INPUT DATA: Begin

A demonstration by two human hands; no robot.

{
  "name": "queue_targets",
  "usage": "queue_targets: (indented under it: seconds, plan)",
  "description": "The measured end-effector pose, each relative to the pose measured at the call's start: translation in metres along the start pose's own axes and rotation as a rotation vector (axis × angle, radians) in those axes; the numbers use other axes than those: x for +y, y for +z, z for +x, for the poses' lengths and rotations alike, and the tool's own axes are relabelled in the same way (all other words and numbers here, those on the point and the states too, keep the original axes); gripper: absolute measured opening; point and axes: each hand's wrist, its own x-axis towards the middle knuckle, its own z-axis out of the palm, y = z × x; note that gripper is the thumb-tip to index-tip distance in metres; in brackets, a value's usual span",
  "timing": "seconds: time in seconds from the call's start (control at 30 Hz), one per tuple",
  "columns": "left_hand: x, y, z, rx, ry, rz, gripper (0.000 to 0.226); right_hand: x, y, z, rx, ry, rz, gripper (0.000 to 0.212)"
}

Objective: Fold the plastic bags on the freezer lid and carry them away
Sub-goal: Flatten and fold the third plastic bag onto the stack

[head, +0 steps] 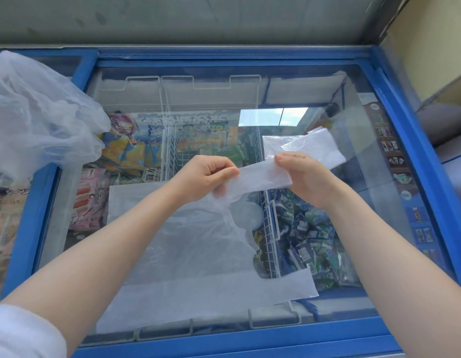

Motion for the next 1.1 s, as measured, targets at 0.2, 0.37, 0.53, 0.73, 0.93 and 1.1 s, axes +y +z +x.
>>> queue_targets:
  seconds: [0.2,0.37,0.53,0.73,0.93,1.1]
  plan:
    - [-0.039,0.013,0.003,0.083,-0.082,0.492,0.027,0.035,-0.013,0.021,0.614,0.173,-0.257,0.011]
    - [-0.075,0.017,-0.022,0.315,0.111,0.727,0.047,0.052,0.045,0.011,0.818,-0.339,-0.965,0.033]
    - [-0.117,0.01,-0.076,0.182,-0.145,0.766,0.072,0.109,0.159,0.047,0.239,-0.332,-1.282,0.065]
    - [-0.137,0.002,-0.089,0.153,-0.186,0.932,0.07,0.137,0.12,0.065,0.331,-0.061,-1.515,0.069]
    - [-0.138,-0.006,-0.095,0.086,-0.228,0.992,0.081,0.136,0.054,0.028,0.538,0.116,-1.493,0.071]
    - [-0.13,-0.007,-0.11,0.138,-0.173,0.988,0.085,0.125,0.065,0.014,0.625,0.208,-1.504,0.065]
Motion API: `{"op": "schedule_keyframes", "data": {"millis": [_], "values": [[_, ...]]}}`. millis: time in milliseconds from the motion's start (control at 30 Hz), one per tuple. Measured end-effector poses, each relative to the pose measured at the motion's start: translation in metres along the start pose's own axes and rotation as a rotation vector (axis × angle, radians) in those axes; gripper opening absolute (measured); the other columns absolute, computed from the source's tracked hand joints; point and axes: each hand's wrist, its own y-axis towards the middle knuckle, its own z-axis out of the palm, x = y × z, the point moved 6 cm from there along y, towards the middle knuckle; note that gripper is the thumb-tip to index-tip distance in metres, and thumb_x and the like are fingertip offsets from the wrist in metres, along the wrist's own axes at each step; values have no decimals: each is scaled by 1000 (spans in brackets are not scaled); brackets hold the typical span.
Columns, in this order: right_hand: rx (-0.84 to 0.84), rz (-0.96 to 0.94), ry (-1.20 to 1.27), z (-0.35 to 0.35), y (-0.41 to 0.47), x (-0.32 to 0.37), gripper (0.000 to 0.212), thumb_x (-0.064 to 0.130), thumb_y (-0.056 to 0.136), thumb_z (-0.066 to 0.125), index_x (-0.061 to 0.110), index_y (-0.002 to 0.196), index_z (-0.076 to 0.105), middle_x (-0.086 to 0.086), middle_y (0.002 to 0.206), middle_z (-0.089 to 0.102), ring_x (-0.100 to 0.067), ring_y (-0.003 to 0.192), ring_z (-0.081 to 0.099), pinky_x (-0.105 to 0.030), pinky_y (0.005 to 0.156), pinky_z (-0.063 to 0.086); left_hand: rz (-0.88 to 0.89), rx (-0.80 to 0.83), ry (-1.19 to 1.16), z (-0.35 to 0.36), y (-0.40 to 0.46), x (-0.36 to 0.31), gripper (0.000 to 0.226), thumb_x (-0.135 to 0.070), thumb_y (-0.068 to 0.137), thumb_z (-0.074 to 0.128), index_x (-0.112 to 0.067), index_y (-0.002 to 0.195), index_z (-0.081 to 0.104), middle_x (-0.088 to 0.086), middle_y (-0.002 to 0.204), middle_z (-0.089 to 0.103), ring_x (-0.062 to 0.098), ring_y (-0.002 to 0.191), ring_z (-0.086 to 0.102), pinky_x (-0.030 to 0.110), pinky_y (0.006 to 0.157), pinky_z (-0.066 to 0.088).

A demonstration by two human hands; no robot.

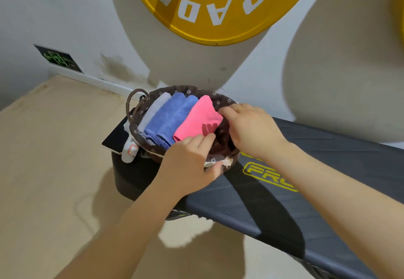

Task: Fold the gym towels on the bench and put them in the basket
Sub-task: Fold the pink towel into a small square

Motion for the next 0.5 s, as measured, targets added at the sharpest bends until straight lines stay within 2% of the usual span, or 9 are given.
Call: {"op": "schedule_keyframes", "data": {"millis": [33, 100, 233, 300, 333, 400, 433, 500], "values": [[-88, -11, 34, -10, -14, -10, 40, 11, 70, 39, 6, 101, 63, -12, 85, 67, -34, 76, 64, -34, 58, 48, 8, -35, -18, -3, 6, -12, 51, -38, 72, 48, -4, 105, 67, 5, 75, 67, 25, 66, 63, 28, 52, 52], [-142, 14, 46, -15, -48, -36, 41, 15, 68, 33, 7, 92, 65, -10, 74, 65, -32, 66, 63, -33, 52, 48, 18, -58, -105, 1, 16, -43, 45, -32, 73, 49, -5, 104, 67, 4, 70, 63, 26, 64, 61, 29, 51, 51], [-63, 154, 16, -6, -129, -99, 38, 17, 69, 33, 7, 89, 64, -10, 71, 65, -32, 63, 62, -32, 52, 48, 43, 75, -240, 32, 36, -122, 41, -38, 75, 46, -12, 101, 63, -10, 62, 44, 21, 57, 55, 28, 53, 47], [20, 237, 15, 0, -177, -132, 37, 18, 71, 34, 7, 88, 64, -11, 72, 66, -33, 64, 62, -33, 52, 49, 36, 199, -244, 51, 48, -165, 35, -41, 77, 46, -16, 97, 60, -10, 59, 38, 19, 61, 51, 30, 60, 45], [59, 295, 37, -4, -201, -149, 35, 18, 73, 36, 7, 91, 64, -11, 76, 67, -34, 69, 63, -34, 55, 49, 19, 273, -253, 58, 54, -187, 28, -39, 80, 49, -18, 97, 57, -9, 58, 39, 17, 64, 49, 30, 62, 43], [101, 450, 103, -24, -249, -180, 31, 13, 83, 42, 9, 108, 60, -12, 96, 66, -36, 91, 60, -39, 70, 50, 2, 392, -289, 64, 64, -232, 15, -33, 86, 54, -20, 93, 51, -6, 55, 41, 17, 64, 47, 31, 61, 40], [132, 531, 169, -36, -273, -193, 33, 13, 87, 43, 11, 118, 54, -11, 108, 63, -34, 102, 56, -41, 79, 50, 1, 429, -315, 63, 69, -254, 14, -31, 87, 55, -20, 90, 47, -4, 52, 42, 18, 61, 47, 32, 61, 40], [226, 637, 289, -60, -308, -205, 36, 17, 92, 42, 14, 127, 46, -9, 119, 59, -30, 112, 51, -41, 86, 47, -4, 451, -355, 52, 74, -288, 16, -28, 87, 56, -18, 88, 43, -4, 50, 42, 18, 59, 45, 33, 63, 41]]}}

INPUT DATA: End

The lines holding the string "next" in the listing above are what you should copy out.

Motion for the next 1.1 s, as measured, targets at 0.2, 0.37, 0.53, 0.73, 0.93 and 1.1 s, axes +y +z +x.
Motion for the next 0.5 s, as measured, targets added at the sharpest bends until straight lines stay within 2% of the usual span, or 9 are given.

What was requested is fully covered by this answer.